There are a couple of functions within the Monocle3 package that employ the use of a random number generator which can cause variation in the analysis each time a script is run. In this document those commands are identified and work-arounds are given to ensure reproducibility and that outputs from the commands is consistent between runs.
This document will be updated as necessary if patches are introduced to the Monocle3 package. For more information, and to check if there are new patches, please visit the monocle3 github page.

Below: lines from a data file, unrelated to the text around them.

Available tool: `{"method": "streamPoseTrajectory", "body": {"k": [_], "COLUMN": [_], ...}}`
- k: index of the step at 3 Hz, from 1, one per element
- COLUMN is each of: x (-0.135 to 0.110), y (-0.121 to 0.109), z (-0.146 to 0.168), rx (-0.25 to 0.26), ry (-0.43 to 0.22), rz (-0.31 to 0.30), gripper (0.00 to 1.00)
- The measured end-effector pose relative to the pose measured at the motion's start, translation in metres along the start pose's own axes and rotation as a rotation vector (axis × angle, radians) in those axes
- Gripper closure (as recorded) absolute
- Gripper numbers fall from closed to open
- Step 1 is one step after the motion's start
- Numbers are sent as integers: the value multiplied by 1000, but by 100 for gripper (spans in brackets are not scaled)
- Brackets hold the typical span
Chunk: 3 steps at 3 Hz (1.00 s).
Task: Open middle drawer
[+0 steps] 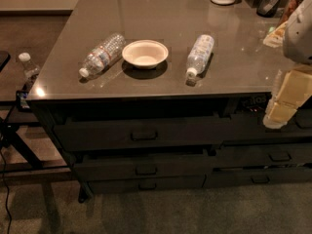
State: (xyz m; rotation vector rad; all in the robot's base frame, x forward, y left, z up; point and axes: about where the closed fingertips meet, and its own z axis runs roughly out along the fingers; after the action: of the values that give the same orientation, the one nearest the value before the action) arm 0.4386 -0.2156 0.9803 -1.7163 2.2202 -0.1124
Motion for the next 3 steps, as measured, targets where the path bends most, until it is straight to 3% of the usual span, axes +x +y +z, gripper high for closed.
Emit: {"method": "streamPoseTrajectory", "body": {"k": [1,2,3], "x": [-1,-4,-12], "y": [1,22,56], "z": [0,25,75], "rx": [7,-37,-118], "ry": [-2,-7,-18], "rz": [-1,-29,-77], "gripper": [0,0,0]}}
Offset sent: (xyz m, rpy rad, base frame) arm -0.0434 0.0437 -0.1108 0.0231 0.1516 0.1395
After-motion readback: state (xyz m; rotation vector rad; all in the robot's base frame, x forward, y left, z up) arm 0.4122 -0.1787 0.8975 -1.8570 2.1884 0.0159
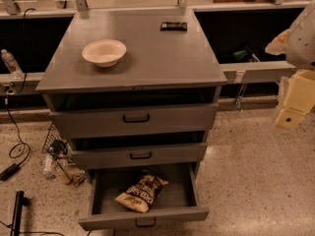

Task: Pick brown chip bag from bottom drawer and place on counter

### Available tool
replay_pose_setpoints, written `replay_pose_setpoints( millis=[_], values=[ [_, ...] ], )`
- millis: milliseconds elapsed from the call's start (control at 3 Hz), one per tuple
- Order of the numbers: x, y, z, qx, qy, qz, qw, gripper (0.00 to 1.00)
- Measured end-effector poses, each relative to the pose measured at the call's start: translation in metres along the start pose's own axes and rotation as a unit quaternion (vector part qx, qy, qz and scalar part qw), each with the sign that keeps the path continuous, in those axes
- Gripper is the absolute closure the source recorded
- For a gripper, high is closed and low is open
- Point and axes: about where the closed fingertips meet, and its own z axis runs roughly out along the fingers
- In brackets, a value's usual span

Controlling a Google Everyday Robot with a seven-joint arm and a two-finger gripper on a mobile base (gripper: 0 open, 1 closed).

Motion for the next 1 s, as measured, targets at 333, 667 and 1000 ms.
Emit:
replay_pose_setpoints(
  millis=[333,667,1000],
  values=[
    [-0.001,0.000,0.000,0.001,-0.003,0.000,1.0000,0.00],
    [-0.003,0.000,0.020,-0.005,-0.023,0.001,0.9997,0.00],
    [-0.015,0.016,0.122,-0.064,-0.101,-0.022,0.9926,0.00]
  ],
)
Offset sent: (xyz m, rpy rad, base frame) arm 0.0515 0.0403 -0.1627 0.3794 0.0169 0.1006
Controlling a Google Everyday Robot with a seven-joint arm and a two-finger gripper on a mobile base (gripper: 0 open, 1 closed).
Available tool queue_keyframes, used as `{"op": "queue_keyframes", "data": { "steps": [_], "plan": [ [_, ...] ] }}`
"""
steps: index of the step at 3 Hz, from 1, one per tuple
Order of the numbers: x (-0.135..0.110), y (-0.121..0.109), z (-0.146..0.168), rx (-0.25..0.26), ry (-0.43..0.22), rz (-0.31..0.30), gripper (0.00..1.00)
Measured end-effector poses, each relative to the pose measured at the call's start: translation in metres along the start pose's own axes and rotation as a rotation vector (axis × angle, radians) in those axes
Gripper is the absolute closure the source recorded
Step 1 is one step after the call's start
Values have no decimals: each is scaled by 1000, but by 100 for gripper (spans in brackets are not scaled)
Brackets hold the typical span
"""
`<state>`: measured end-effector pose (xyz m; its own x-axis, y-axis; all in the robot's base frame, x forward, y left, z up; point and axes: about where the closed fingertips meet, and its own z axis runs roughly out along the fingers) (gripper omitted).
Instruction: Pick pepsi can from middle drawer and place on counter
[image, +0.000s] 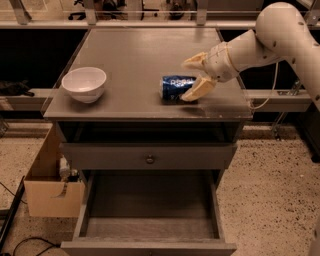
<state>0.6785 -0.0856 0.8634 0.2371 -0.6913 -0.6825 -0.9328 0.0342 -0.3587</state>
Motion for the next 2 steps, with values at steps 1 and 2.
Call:
{"op": "queue_keyframes", "data": {
  "steps": [1,2],
  "plan": [
    [0,0,0,0,0,0,0],
    [0,0,0,0,0,0,0]
  ]
}}
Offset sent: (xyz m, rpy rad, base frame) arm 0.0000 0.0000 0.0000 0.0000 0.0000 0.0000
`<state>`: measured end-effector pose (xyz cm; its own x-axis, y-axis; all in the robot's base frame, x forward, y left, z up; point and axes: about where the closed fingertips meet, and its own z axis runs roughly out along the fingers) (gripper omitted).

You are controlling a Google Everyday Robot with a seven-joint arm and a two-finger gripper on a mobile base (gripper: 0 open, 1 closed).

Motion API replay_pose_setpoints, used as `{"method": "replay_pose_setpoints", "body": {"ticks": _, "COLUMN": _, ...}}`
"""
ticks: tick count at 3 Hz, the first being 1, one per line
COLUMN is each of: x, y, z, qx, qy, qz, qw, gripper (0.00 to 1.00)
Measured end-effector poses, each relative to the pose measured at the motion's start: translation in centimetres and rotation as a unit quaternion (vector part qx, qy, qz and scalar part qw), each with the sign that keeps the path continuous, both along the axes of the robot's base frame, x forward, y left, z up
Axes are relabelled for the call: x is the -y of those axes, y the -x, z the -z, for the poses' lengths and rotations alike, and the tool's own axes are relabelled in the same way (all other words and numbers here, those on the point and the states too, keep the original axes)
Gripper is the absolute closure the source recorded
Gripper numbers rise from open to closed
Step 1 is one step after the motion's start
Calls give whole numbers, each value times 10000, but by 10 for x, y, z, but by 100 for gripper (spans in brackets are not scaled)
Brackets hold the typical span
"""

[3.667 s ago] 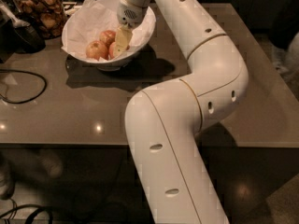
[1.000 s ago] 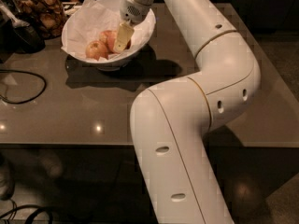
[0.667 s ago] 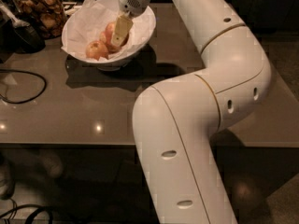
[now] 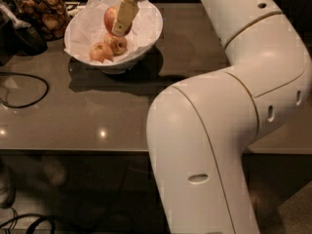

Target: Pick apple from white bowl

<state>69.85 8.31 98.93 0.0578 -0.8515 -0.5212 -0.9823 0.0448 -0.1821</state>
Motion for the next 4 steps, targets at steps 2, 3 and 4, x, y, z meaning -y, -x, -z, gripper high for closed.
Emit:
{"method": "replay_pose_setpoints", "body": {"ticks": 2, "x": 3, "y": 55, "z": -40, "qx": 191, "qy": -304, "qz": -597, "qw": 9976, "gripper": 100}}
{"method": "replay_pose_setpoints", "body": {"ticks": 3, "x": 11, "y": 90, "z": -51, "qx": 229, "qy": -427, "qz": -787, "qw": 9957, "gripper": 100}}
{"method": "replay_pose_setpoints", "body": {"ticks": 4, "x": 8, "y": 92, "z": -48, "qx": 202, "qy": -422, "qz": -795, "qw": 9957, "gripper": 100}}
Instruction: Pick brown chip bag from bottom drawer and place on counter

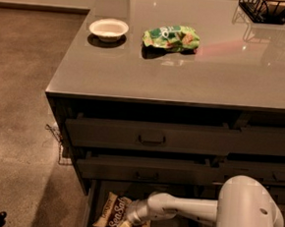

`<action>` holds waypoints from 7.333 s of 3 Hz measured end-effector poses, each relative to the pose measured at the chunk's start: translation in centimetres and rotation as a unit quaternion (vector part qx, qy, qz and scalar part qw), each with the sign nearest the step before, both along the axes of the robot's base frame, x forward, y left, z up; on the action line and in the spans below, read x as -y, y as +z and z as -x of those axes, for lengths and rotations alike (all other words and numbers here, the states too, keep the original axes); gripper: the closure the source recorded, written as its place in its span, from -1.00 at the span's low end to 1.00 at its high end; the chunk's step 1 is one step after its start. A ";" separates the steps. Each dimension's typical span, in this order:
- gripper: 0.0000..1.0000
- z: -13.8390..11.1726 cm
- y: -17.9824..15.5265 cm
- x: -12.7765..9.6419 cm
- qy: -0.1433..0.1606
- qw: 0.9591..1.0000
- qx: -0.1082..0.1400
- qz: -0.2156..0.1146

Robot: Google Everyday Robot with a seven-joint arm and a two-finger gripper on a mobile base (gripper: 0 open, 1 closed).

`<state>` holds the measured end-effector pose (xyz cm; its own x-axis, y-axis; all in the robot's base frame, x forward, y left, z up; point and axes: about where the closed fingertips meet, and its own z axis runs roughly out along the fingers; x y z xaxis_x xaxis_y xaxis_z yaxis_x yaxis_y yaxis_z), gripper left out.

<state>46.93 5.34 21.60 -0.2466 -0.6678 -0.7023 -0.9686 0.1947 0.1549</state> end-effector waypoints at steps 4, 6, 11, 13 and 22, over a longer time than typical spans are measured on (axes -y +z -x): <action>-1.00 -3.5 -1.5 1.8 -0.020 0.999 0.045 0.020; -0.64 -4.6 -5.3 1.6 -0.014 1.000 0.013 0.019; 1.00 -4.5 13.6 7.8 0.017 0.968 0.187 -0.165; 1.00 -4.1 19.7 10.1 0.010 0.949 0.257 -0.185; 1.00 -3.6 67.8 21.9 0.064 0.735 0.650 -0.185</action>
Offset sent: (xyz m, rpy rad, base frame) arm 0.0108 -0.0049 -0.0023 -0.0083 -0.0335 -0.0293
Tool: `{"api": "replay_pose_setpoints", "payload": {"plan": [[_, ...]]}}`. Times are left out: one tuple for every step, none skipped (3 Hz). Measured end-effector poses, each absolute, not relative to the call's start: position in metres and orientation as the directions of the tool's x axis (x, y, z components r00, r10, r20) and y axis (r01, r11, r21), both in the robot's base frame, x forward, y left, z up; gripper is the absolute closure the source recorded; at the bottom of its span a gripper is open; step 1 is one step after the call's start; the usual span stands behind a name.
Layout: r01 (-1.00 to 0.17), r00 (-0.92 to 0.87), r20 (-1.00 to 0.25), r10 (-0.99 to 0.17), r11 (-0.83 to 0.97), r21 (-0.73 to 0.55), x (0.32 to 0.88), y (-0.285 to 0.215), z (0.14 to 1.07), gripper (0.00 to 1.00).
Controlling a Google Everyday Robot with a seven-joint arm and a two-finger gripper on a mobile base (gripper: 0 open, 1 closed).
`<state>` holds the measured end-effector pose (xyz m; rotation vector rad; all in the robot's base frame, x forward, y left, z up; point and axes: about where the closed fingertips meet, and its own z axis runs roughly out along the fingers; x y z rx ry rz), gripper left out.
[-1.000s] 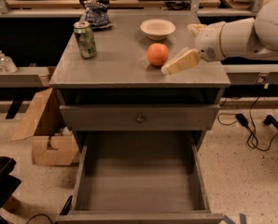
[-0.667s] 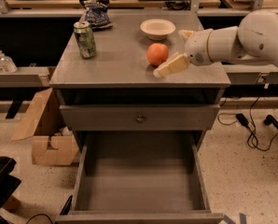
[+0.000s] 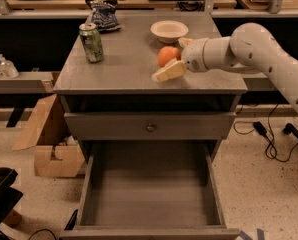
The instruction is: Place orange into middle drawer
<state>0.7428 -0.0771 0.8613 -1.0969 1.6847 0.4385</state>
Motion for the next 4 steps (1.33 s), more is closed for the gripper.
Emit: {"api": "replay_pose_setpoints", "payload": {"plan": [[-0.834, -0.037, -0.898, -0.439, 0.509, -0.214, 0.7570, -0.0609, 0.8541, 0.18], [-0.836, -0.037, -0.898, -0.438, 0.506, -0.212, 0.7568, -0.0582, 0.8529, 0.42], [-0.839, -0.037, -0.898, -0.438, 0.502, -0.210, 0.7567, -0.0554, 0.8517, 0.65], [-0.841, -0.037, -0.898, -0.438, 0.499, -0.208, 0.7566, -0.0525, 0.8505, 0.88]]}}
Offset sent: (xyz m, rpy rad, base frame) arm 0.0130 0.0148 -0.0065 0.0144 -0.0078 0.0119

The following options need to be added to the reduce_dimensions() command:
- umap.fast_sgd = FALSE
- cores=1
- n_sgd_threads=1
Here is an example:
reduce_dimension(cds,umap.fast_sgd = FALSE,cores=1,n_sgd_threads=1)
The following commands/options need to be added when running cluster_cells():
- the command set.seed('integer') needs to be immediately prior to cluster_cells()
- within the cluster_cells() the option random_seed = 'integer' needs to be included
Here is an example:
set.seed(17)
cds = cluster_cells(cds, random_seed = 17)
The following commands/options need to be added when running cluster_cells():
- the command set.seed('integer') needs to be immediately prior to cluster_cells()
- within the cluster_cells() the option random_seed = 'integer' needs to be included
Here is an example:
set.seed(17)
gene_module_df <- find_gene_modules(cds[pseu_pr_deg_ids,], random_seed = 17)
The initial basis for these work-arounds is described in this issue page on the Monocle3 Github.
For the reduce_dimensions() command, setting the cores and sgd_threads to 1 can increase the computational time it takes to run this command on very large datasets.
The set.seed command needs to be immediately prior to the given commands above. It cannot be listed at the start of a script once. Although it is not required that all integers be the same value throughout the script, it is recommended for simplicity.